While many people heard and understood "Texas," the song was, in reality, about the little-known city of Texhebas. Texhebas (silent "HEB") was founded in 1865 by the Union Pacific Railroad Company as a company town for railroad workers. It is located at the precise center of the country (not the center of the country ...as you can find it on a map, but the real one. The center of the country that is designated on maps is a false one, designed to keep intruders from discovering the city. Upon seeing their great work completed, the Union Pacific employees found life empty, and bewildering, and the great city of Texhebas moved entirely underground. In the safety of their caverns, the people continued to build great railways under the surface of the Earth, a crisscrossing network of tracks that enables those who know of it to reach any point in the nation in just under three hours. This is, in fact, the great "Underground Railroad" made famous by Harriet Tubman.

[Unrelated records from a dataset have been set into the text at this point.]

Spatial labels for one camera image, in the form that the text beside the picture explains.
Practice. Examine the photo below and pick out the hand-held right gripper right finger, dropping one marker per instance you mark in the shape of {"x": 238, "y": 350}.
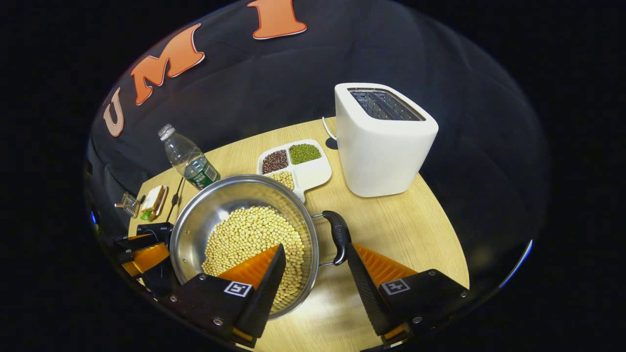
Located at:
{"x": 367, "y": 293}

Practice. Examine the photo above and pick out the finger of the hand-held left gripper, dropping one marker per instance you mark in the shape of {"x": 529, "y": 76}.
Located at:
{"x": 139, "y": 242}
{"x": 146, "y": 259}

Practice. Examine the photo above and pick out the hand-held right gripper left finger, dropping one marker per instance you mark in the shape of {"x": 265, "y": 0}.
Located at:
{"x": 266, "y": 288}

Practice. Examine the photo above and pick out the black induction cooktop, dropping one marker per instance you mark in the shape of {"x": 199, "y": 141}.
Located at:
{"x": 155, "y": 230}

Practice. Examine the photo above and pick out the pile of yellow soybeans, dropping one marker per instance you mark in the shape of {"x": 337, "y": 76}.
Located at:
{"x": 249, "y": 234}

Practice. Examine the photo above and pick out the sandwich with lettuce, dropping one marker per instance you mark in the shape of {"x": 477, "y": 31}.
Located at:
{"x": 152, "y": 199}

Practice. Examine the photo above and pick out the clear plastic water bottle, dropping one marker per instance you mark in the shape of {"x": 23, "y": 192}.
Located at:
{"x": 188, "y": 161}

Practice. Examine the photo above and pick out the small heap of soybeans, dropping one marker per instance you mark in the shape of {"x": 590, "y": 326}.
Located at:
{"x": 283, "y": 179}

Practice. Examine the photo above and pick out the white divided plate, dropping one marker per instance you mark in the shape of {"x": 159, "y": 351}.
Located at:
{"x": 315, "y": 173}

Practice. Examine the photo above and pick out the pile of red beans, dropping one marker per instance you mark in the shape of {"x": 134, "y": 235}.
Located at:
{"x": 275, "y": 161}

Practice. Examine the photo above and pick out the pile of green mung beans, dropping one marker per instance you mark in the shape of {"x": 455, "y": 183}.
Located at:
{"x": 305, "y": 153}

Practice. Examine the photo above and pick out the white toaster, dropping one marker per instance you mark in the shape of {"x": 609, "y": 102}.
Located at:
{"x": 381, "y": 151}

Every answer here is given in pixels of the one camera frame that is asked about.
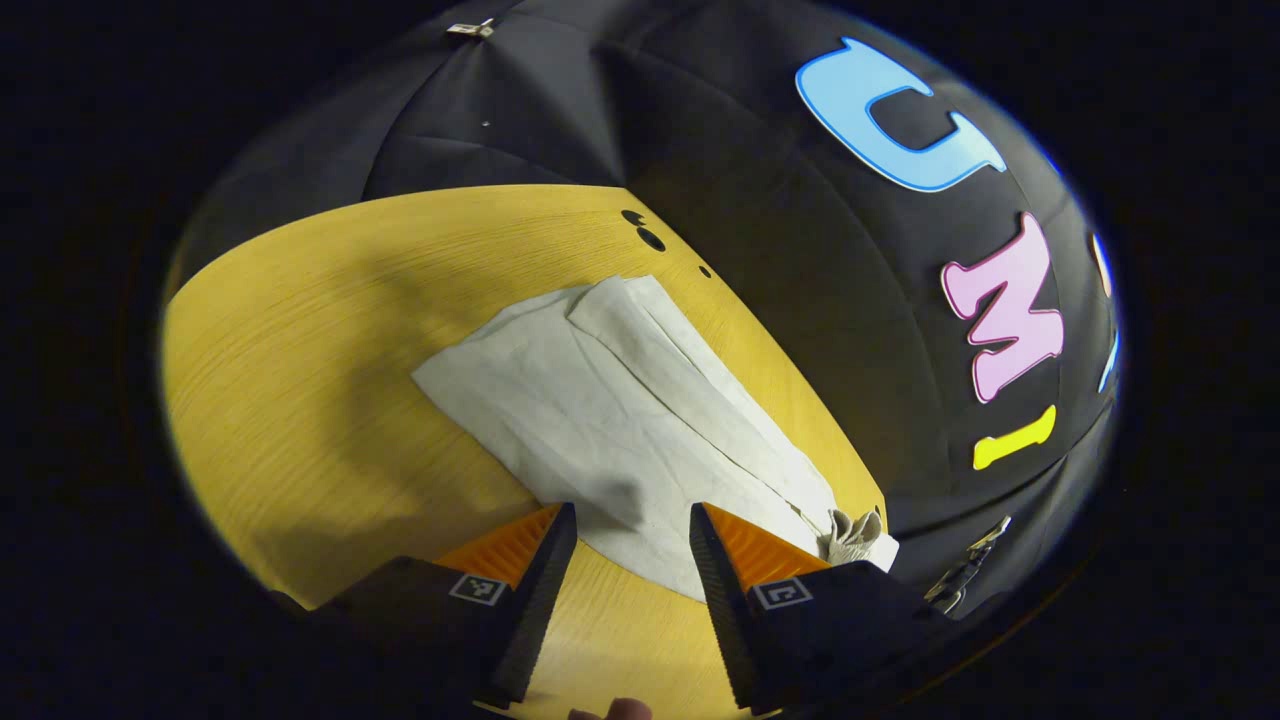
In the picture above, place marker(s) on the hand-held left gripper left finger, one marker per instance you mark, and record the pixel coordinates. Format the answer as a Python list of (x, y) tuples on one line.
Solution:
[(540, 610)]

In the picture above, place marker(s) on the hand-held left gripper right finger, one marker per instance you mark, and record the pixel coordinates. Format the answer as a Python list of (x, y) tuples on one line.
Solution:
[(722, 610)]

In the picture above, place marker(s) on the black backdrop cloth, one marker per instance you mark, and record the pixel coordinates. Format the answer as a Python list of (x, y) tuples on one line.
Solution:
[(760, 250)]

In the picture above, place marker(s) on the white jeans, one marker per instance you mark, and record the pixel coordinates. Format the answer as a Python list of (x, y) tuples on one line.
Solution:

Unfortunately, the inhabitants of Texhebas, insular as they were and so focused on their work, evolved over time, developing bodies that were uniquely suited to building railroads. With their burly forearms and keen depth perception, they seldom venture from their caves, realizing as they must how truly different they are. As they diverge increasingly from humanity, it becomes harder and harder to draw them from their underground metropolis, but about once every twenty or so years, when new railroads need building, the great rail companies send a single emissary, carrying a single suitcase, containing a single golden spike, similar to the final spike driven into the First Transcontinental Railroad. This humble offering reminds the people of the debt they still feel they owe to their "benefactors," and clambering out under cover of night, the build the tracks in secret, often in a single, fantastic night, before returning home.

The moral of the story is that while you cannot PRONOUNCE the "H-E-B" in Texas, it is absolutely ESSENTIAL to include it in the spelling. Otherwise, there would be no way to differentiate Texhebas from Texas, and as everyone knows, that would lead only to confusion, and chaos.